KRISTOF TO GO BACK TO THE TIMES: Nicholas Kristof, the former New York Times columnist who resigned from the paper after 37 years to seek the Democratic nomination for Oregon governor, announced this week he will return to the Times. The move comes after the Oregon Supreme Court in February upheld Secretary of State Shemia Fagan’s determination that Kristof didn’t meet Oregon’s three-year residency requirement because he voted in New York in 2020. Kristof, a Yamhill native, will finish his latest book before rejoining the Times this fall. In a related move, Kristof, who proved to be a prodigious fundraiser during his brief gubernatorial bid, donated the $990,000 remaining in his campaign account to Oregon Strong, a new PAC run by his wife, former journalist-turned-investment adviser Sheryl WuDunn. She says the PAC will not give to candidates but instead support “evidence-based job training.” As for Kristof’s political future, he tells WW, “I’ve no plans to ever run for office again.”
LABOR PAINS AT OPB: Service Employees International Union Local 503 picketed Oregon Public Broadcasting’s South Macadam Avenue headquarters Aug. 2. The union represents 26 OPB employees, including video editors, camera operators, and some administrative employees (news reporters and on-air employees are not represented). OPB has proven itself a fundraising colossus, with revenues of $48.5 million in 2020, about 50% more than five years ago. The nonprofit’s contract with SEIU expired June 30, and a union representative says contract talks are “pretty tense.” SEIU was particularly unhappy that OPB gave all unrepresented employees a $1,000 stipend this year but did not give that stipend to union members. OPB CEO Steve Bass declined to discuss contract specifics but says he’s optimistic: “We will continue to bargain in good faith to reach an agreement as soon as possible.”

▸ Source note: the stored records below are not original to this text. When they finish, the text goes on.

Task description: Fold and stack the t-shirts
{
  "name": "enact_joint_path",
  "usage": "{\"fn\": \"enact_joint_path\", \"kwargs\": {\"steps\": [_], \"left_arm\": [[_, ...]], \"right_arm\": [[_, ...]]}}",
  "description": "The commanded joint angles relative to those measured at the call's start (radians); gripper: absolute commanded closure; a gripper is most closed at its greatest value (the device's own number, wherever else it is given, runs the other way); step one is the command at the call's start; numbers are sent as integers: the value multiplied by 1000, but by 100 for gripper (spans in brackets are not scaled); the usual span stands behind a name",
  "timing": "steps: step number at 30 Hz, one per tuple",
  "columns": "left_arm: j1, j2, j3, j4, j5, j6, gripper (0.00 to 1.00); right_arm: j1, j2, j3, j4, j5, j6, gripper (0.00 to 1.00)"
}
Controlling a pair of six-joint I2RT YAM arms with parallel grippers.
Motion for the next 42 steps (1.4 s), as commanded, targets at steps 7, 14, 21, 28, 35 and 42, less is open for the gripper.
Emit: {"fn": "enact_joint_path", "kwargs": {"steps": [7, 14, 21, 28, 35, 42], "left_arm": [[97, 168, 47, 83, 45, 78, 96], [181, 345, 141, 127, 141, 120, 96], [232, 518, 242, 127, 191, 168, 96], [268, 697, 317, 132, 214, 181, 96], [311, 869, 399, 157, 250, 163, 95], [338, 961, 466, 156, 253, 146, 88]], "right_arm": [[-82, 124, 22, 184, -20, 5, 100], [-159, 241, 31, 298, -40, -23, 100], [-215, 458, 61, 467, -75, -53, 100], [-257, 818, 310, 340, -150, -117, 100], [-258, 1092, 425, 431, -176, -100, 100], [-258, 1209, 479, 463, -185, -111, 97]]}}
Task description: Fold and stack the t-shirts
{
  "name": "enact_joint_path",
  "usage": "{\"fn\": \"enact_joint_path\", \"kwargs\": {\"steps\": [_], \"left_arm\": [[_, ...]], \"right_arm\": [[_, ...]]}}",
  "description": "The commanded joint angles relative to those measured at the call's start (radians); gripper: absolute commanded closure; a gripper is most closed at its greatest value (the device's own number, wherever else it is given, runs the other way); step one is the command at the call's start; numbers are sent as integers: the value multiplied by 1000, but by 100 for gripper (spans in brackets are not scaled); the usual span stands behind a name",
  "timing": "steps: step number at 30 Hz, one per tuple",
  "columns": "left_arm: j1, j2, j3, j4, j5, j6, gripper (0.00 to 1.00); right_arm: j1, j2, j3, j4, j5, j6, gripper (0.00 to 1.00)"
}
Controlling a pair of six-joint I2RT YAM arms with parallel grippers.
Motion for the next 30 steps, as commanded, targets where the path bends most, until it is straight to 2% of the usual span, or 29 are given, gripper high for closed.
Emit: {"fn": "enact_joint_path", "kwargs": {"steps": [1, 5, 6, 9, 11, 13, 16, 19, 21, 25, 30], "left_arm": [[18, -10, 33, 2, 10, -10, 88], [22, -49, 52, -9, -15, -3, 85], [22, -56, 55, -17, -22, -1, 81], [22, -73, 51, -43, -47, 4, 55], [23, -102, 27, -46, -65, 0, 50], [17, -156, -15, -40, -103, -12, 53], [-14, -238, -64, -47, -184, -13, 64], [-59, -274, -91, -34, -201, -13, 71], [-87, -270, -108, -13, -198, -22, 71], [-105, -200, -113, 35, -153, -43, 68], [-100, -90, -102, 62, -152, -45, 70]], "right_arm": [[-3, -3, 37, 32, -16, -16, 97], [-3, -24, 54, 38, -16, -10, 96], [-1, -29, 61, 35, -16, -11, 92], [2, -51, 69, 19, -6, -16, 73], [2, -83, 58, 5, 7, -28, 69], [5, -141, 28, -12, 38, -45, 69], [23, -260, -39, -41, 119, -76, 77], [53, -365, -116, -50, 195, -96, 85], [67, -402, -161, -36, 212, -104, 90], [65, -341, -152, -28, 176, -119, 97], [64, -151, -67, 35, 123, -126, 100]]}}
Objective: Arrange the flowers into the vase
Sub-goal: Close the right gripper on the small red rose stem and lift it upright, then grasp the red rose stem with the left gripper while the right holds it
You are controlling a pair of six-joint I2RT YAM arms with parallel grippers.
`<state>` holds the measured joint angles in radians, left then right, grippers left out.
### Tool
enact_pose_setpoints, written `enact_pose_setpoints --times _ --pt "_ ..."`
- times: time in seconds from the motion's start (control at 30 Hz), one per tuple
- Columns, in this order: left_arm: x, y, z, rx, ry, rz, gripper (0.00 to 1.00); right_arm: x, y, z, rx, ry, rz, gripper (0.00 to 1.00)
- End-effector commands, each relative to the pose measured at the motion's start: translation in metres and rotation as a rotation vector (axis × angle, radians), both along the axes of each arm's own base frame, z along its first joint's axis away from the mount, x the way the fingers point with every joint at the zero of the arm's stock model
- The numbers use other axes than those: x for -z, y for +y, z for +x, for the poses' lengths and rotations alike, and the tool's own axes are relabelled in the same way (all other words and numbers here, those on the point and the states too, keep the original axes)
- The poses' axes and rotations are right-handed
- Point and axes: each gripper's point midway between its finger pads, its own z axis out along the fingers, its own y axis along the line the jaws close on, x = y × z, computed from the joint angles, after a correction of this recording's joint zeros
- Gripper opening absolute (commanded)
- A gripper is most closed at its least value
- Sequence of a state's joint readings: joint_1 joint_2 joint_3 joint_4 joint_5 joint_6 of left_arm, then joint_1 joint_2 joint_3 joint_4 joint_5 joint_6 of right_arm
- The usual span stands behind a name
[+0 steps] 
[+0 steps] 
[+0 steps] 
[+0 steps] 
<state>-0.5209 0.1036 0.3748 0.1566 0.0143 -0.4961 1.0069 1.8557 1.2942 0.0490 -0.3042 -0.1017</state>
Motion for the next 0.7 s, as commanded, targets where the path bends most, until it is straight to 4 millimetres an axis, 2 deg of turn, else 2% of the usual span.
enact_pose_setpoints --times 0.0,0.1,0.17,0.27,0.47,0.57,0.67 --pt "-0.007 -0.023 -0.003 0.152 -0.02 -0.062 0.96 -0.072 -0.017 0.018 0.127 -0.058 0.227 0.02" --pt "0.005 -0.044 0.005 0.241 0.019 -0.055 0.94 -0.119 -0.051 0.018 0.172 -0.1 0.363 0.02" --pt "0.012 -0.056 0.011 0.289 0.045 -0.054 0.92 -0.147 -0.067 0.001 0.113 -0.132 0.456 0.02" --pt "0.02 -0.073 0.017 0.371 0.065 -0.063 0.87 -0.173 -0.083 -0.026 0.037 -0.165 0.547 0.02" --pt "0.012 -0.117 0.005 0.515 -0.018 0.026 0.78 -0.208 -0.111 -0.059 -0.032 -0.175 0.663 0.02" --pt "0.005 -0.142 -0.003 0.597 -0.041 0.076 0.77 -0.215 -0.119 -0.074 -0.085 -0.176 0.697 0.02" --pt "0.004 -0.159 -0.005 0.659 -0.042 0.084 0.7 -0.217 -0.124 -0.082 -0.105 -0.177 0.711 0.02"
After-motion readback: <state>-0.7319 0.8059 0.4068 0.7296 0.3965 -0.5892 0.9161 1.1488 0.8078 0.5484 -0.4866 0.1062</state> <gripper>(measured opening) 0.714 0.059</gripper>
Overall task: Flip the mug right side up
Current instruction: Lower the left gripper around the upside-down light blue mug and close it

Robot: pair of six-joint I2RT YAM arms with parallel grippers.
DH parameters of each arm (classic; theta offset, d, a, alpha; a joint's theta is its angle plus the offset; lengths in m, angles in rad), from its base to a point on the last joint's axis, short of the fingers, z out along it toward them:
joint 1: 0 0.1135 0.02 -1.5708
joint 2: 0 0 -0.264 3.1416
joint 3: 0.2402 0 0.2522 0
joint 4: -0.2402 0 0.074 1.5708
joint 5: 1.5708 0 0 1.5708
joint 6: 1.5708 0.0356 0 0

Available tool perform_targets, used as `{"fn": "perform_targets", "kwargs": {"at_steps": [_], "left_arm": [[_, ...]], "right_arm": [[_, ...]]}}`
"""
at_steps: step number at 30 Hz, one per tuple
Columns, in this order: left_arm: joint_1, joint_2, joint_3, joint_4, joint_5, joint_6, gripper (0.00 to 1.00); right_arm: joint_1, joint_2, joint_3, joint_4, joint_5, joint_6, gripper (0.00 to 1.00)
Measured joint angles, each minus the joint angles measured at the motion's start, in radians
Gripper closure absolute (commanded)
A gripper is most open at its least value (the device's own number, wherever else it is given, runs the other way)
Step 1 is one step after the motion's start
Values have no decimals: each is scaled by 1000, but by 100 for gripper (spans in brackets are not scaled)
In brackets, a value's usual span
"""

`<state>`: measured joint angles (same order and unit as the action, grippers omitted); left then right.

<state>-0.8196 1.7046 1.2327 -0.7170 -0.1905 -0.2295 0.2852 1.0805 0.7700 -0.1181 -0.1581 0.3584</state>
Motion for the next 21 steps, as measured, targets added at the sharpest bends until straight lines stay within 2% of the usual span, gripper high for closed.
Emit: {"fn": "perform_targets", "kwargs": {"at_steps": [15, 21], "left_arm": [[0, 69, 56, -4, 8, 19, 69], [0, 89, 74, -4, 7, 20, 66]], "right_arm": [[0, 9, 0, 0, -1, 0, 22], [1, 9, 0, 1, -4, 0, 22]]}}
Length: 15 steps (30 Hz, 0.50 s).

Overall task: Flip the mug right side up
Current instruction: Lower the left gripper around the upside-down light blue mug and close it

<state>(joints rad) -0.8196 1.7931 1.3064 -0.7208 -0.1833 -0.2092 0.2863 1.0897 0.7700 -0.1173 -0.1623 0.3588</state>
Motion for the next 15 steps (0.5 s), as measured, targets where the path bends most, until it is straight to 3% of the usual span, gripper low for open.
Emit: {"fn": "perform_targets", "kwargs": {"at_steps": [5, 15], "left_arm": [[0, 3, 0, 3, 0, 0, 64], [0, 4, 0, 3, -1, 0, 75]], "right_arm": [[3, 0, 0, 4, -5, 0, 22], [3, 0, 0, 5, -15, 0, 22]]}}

NONPROFIT WILL PROVIDE GUARANTEED INCOME: Black Resilience Fund, a program of Brown Hope, a nonprofit started by social justice activist Cameron Whitten in the wake of George Floyd’s murder in 2020, began accepting applications Aug. 1 for an initiative to provide up to 50 Black families with a guaranteed basic income of up to $2,000 a month for three years. Whitten secured a matching grant of $100,000 from the Oregon Community Foundation and is seeking to raise a total of $500,000 this summer. He says other large foundations are receptive to the concept of granting low-income families a monthly payment, an idea some economists have long supported and one that presidential candidate Andrew Yang highlighted in 2020. The awards are income-based and vary by family size: from $1,000 for a single adult up to $2,000 for a family with three or more children. More than 7,500 people applied in the first 24 hours after the program went live Aug. 1. “It’s a sign of the overwhelming need out there,” Whitten says.